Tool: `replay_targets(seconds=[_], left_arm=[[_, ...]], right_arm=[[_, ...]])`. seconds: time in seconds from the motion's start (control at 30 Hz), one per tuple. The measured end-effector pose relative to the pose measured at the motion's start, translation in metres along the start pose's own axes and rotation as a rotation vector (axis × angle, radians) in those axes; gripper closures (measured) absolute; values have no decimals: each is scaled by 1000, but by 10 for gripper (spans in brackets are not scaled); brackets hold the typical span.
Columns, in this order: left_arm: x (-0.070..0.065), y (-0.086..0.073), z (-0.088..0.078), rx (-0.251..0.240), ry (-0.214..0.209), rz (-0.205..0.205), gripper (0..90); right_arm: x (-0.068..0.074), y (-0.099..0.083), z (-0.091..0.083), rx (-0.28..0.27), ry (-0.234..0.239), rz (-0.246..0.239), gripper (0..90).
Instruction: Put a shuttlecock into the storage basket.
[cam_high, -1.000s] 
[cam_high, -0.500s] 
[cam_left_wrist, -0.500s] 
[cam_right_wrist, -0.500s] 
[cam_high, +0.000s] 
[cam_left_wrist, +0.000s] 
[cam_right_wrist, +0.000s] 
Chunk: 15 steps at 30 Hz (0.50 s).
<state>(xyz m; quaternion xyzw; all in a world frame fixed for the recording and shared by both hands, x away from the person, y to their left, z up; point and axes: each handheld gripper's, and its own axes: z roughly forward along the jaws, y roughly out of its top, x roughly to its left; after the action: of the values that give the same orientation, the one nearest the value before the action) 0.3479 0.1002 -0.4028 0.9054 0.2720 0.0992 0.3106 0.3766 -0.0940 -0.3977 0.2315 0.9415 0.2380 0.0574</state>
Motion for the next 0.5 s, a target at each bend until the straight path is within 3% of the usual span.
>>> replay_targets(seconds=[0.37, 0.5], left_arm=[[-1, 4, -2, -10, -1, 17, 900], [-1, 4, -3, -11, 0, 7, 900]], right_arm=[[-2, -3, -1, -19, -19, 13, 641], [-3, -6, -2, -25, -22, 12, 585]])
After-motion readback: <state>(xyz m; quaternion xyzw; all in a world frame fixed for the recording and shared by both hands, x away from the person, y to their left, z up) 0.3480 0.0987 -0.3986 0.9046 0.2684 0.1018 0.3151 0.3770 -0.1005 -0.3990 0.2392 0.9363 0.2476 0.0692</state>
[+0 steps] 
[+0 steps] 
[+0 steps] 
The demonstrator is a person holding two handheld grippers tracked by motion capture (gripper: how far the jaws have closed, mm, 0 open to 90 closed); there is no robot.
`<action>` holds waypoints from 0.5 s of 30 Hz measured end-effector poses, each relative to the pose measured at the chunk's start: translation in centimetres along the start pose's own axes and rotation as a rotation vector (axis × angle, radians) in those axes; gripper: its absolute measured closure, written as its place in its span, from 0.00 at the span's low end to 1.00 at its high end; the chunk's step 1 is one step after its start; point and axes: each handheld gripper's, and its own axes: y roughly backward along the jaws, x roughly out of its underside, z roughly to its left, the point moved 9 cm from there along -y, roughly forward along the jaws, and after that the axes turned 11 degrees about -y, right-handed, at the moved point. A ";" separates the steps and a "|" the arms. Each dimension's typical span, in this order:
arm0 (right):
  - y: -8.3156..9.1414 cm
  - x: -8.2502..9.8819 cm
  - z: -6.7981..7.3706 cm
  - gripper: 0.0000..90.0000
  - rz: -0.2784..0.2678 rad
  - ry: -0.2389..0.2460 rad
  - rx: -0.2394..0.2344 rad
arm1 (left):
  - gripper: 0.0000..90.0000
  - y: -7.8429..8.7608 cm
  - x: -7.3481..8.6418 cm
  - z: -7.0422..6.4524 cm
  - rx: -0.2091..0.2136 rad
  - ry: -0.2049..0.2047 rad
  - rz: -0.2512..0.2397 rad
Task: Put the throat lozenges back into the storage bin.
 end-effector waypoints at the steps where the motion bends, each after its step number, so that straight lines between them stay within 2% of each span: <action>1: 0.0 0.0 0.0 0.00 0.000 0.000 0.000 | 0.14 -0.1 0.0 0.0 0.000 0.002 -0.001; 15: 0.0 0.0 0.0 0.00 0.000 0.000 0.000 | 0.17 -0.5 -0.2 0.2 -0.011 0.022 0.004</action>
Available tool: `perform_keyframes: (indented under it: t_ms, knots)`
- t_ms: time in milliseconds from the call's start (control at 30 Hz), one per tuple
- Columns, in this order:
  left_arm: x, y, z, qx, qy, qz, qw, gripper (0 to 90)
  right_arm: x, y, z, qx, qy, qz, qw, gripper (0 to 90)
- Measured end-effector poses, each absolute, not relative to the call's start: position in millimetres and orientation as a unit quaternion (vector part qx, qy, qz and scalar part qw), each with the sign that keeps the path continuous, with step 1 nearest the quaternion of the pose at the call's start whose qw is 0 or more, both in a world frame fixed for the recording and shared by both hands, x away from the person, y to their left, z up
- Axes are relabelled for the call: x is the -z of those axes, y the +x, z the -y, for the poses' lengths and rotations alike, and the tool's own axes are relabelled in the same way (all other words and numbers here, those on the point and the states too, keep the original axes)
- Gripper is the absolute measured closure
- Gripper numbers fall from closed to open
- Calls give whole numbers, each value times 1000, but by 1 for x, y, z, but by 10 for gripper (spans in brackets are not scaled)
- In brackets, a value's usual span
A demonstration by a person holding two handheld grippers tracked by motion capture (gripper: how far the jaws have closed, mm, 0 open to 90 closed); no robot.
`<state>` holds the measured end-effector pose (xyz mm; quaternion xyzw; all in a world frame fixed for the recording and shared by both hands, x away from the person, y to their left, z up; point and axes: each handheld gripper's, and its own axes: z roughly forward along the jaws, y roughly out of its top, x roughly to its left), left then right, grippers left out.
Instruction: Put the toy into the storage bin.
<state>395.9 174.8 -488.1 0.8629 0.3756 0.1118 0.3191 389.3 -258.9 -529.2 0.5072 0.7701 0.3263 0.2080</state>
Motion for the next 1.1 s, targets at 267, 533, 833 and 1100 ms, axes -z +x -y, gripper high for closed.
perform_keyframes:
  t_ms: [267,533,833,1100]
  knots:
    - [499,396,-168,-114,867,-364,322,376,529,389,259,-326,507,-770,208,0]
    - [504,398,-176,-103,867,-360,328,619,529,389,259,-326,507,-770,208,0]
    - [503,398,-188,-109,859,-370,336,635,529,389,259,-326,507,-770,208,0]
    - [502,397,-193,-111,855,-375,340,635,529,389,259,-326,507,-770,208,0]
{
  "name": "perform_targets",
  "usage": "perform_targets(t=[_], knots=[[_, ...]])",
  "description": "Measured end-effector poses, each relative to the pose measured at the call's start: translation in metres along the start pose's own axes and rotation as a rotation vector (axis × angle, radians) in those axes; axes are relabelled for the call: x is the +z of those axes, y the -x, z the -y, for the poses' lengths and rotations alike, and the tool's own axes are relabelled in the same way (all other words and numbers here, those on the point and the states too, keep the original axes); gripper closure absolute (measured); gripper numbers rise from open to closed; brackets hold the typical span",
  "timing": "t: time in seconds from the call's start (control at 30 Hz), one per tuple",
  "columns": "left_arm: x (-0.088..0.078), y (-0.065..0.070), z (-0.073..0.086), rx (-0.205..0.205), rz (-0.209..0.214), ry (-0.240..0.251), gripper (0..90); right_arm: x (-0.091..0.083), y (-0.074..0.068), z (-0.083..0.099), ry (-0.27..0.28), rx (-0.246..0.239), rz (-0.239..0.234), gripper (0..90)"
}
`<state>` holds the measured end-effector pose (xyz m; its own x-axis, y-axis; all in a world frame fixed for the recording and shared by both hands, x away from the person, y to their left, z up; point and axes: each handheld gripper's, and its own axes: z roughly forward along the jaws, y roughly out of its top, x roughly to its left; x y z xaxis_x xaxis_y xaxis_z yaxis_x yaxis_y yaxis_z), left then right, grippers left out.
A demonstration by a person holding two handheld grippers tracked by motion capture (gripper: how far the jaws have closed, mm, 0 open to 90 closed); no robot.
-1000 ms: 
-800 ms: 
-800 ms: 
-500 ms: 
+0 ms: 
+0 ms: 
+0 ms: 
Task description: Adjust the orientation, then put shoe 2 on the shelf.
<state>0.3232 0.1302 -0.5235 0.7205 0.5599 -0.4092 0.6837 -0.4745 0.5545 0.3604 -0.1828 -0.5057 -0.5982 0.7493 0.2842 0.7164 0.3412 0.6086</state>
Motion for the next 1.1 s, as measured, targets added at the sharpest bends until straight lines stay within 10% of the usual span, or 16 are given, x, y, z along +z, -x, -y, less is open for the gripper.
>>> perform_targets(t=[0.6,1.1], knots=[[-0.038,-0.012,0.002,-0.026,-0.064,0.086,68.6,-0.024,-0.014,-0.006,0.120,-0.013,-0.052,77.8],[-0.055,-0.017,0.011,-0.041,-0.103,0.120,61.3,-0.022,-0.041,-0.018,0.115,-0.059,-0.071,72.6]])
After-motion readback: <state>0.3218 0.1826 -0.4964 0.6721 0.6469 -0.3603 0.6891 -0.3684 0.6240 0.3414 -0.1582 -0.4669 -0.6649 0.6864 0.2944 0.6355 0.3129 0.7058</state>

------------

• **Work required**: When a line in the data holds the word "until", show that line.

• **Exercise response**:
Motion for the next 0.5 s, a target at each bend until the straight path is within 3% of the usual span.
Motion for the next 1.1 s, as measured, targets added at the sharpest bends until straight lines stay within 10% of the usual span, or 16 are given, x, y, z along +z, -x, -y, less is open for the gripper.

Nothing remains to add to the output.